The two met in San Francisco. He was a young artist who needed a place to store his easel. A friend suggested she, also a young artist, might just have room in her apartment.
They became fast friends before he was drafted into the Army during World War I. He was sent to Paris, where his artistic skills were put to use not in the trenches but in the Camouflage Corps, designing camouflage.
When the war was over he found her in New York, where she was working for McCall's. They quickly married and set to work on a career in illustration that spanned the middle half of the 20th century. They produced children's books - including the Caldecott Award-winning "The Big Snow" in 1949. They also created a torrent of such works for children as paper dolls and plans for peep boxes, both of which were done as exquisitely designed pages to be inserted into magazines.

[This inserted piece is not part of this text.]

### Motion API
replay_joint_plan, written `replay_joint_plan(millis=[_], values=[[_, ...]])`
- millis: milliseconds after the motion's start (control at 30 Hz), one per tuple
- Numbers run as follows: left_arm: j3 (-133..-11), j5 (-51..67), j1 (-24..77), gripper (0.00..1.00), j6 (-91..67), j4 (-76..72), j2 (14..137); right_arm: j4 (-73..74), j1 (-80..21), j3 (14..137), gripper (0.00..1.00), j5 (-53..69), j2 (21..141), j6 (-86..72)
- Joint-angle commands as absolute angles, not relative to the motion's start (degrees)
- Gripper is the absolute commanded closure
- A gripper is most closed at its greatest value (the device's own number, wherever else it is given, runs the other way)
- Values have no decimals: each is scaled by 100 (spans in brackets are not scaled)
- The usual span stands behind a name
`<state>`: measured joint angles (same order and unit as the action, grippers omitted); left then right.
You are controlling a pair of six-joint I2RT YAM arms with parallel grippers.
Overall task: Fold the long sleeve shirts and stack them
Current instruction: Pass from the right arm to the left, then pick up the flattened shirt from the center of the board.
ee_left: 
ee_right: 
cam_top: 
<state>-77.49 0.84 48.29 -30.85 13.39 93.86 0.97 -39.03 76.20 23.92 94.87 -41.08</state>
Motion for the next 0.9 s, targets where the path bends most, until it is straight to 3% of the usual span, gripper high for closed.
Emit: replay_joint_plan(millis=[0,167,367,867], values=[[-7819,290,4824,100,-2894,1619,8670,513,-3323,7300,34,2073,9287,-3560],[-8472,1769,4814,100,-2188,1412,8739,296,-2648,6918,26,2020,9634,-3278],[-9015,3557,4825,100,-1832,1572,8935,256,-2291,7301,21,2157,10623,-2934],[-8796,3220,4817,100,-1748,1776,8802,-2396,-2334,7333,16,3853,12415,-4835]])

After their marriage the couple found rural property 30 miles north of the city and built their own stone house, where they lived to the end of their days. The Haders liked to throw parties, and so they designed a dining room to hold a table for 40, with a stage at one end of the room.
The Haders didn't like going into New York City as much as they liked staying at home. No matter: The literary and artistic crowd of New York made their way to the Haders.
The famous wit Dorothy Parker came to their parties, as did actress Helen Hayes, poet Carl Sandburg, writer Katherine Anne Porter (who apparently helped build the house) and photographers Dorothea Lange, Edward Curtis and Imogen Cunningham, as well as her husband, artist Roi Partridge.
The Jacobs exhibit, in fact, includes photographic portraits of both artists by Cunningham. The first, of a younger Berta, was shot while Cunningham was still under the influence of gauzy pictorialism, while the second, of the mature Elmer, shows the photographer's subsequent embrace of more straightforward photography.
The Haders had a single child, Hamilton, who died of meningitis just before the age of 3.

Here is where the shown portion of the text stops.